Dataset content START

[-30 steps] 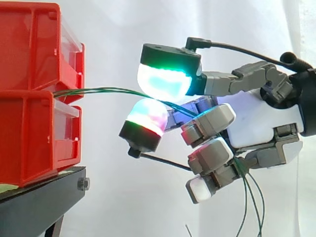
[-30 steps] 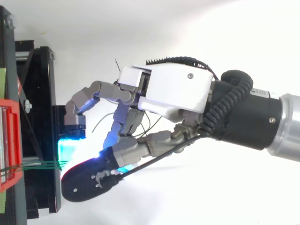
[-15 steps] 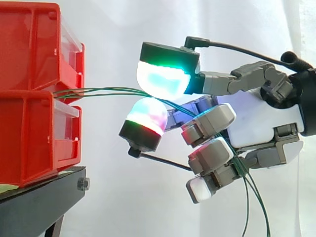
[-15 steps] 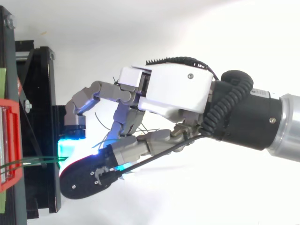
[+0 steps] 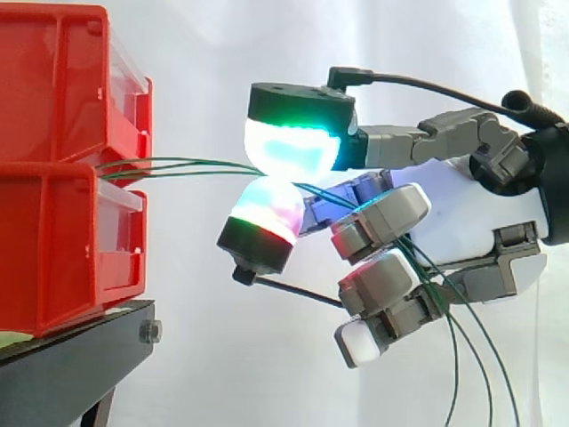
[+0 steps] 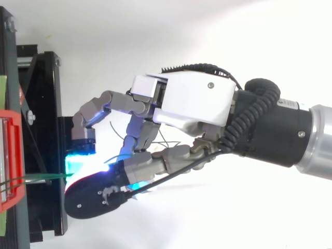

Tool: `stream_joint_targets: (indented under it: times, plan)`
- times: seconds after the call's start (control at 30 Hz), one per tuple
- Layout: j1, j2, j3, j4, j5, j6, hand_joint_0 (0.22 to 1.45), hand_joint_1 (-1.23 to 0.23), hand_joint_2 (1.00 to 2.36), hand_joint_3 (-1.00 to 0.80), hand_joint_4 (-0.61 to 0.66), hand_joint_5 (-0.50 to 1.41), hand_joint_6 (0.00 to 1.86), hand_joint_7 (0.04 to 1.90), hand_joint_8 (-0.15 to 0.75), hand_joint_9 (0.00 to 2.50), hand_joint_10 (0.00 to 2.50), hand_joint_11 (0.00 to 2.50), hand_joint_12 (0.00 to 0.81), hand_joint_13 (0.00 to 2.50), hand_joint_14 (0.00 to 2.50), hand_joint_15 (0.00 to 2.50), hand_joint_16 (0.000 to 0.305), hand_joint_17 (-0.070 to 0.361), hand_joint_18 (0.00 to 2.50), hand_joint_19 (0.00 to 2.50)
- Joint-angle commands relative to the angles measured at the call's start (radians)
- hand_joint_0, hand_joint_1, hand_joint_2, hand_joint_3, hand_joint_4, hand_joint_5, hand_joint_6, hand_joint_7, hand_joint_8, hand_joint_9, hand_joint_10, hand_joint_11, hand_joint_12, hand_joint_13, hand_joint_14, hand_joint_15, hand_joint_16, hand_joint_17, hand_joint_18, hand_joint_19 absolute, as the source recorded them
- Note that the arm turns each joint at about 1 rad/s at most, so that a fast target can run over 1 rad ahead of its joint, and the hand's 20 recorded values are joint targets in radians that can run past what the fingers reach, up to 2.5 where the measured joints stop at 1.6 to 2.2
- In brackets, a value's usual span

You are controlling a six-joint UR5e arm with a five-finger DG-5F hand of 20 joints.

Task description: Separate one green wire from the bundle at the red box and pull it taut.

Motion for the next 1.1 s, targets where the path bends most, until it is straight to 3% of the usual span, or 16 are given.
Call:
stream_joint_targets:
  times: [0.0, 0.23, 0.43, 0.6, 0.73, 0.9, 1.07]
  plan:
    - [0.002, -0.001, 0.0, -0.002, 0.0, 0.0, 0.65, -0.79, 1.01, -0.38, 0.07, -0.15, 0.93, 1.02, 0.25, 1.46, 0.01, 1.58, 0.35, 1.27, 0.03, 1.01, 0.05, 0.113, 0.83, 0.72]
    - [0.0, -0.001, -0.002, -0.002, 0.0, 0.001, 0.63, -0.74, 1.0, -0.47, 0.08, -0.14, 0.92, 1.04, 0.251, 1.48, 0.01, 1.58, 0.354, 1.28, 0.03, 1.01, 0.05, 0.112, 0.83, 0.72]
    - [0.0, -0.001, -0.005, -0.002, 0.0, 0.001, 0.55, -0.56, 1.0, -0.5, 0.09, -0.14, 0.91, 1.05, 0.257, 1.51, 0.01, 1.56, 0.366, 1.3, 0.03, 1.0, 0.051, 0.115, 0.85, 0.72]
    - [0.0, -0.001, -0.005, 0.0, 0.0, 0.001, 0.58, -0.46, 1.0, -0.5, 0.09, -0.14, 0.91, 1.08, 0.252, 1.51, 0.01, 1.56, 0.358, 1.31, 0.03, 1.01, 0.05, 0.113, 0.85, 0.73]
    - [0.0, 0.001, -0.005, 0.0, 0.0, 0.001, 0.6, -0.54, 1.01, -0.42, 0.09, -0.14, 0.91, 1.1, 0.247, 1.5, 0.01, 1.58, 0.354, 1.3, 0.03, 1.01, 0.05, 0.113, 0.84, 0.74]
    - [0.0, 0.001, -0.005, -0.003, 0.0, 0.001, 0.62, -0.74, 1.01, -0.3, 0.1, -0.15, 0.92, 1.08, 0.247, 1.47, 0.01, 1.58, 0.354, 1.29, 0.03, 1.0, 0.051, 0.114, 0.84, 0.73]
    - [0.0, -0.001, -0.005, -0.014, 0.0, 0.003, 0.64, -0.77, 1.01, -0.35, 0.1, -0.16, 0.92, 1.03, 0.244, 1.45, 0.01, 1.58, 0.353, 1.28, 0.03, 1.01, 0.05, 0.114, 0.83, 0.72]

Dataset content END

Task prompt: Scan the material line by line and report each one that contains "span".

Task solution:
- In brackets, a value's usual span
Motion for the next 1.1 s, targets where the path bends most, until it is straight to 3% of the usual span, or 16 are given.

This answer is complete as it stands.